** Data records follows **
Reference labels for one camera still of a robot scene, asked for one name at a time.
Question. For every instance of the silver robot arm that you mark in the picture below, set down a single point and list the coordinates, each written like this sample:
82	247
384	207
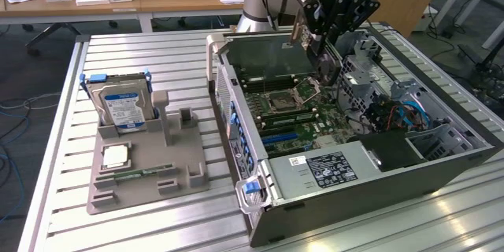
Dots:
260	7

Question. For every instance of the metal drive cage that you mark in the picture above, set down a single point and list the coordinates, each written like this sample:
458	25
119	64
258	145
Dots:
362	81

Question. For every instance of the black RAM slot bank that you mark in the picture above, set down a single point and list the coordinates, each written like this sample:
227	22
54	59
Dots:
267	82
275	126

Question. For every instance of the metal socket cover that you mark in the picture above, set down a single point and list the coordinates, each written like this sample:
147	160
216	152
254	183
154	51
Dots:
307	91

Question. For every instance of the CPU socket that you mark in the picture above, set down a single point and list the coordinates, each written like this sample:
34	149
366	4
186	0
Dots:
282	103

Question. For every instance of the labelled RAM stick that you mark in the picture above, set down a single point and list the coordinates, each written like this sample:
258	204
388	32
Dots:
290	119

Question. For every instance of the long black expansion slot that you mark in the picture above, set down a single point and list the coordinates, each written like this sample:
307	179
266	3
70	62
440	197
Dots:
279	130

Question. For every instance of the silver chipset heatsink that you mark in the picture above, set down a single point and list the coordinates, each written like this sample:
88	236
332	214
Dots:
327	140

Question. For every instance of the metal disk bay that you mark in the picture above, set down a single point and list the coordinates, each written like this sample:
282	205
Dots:
440	142

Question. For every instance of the grey power supply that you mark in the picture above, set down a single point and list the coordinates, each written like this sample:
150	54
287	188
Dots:
315	172

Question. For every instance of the flat white box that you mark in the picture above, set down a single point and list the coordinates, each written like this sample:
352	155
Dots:
92	0

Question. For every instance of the hard disk with blue rails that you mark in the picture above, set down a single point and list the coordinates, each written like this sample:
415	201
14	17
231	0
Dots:
118	107

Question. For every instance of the clear latch with blue tab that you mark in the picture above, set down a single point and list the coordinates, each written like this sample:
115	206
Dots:
250	188

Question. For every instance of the grey parts rack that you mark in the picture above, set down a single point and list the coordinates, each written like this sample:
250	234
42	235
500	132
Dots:
150	157

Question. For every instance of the open black PC case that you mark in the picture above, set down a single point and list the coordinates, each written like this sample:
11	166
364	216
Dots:
354	204

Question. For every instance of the black chair base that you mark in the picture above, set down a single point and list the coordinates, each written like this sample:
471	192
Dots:
51	32

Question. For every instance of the silver CPU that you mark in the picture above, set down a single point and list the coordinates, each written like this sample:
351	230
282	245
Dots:
115	156

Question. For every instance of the green RAM stick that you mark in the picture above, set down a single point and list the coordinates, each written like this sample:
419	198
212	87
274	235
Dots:
134	173
** End of Data records **
What the task asks –
Print every record above exactly as written, leaving out the pictures.

Exercise output –
Reference labels for one camera still of a robot scene, asked for one name at a time.
Question. For every instance of the silver robot arm that you mark in the picture below, set down a single point and list the coordinates, each written like this sample:
82	247
384	207
Dots:
260	7

Question. For every instance of the metal drive cage that you mark in the picture above, set down a single point and list the coordinates, each written like this sample:
458	25
119	64
258	145
Dots:
362	81

Question. For every instance of the black RAM slot bank that you mark in the picture above, set down a single point and list the coordinates, each written like this sample:
227	22
54	59
Dots:
267	82
275	126

Question. For every instance of the metal socket cover that you mark in the picture above, set down a single point and list the coordinates, each written like this sample:
147	160
216	152
254	183
154	51
Dots:
307	91

Question. For every instance of the CPU socket that you mark in the picture above, set down a single point and list the coordinates, each written like this sample:
34	149
366	4
186	0
Dots:
282	103

Question. For every instance of the labelled RAM stick that you mark in the picture above, set down a single point and list the coordinates, each written like this sample:
258	204
388	32
Dots:
290	119

Question. For every instance of the long black expansion slot that you mark in the picture above, set down a single point and list the coordinates, each written like this sample:
307	179
266	3
70	62
440	197
Dots:
279	130

Question. For every instance of the silver chipset heatsink that you mark in the picture above, set down a single point and list the coordinates, each written like this sample:
88	236
332	214
Dots:
327	140

Question. For every instance of the metal disk bay that you mark in the picture above, set down a single point and list the coordinates, each written like this sample:
282	205
Dots:
440	142

Question. For every instance of the grey power supply that you mark in the picture above, set down a single point and list the coordinates, each written like this sample:
150	54
287	188
Dots:
315	172

Question. For every instance of the flat white box that you mark in the picture above, set down a single point and list the coordinates, each written like this sample:
352	155
Dots:
92	0

Question. For every instance of the hard disk with blue rails that you mark in the picture above, set down a single point and list the coordinates, each written like this sample:
415	201
14	17
231	0
Dots:
118	107

Question. For every instance of the clear latch with blue tab that you mark in the picture above, set down a single point and list the coordinates, each written like this sample:
115	206
Dots:
250	188

Question. For every instance of the grey parts rack that you mark in the picture above, set down a single point and list the coordinates, each written like this sample:
250	234
42	235
500	132
Dots:
150	157

Question. For every instance of the open black PC case that you mark in the picture above, set down a single point and list the coordinates, each written like this sample:
11	166
364	216
Dots:
354	204

Question. For every instance of the black chair base that you mark in the picture above, set down a single point and list the coordinates, each written like this sample:
471	192
Dots:
51	32

Question. For every instance of the silver CPU that you mark in the picture above, set down a single point and list the coordinates, each written like this sample:
351	230
282	245
Dots:
115	156

Question. For every instance of the green RAM stick that you mark in the picture above, set down a single point and list the coordinates, each written like this sample:
419	198
212	87
274	235
Dots:
134	173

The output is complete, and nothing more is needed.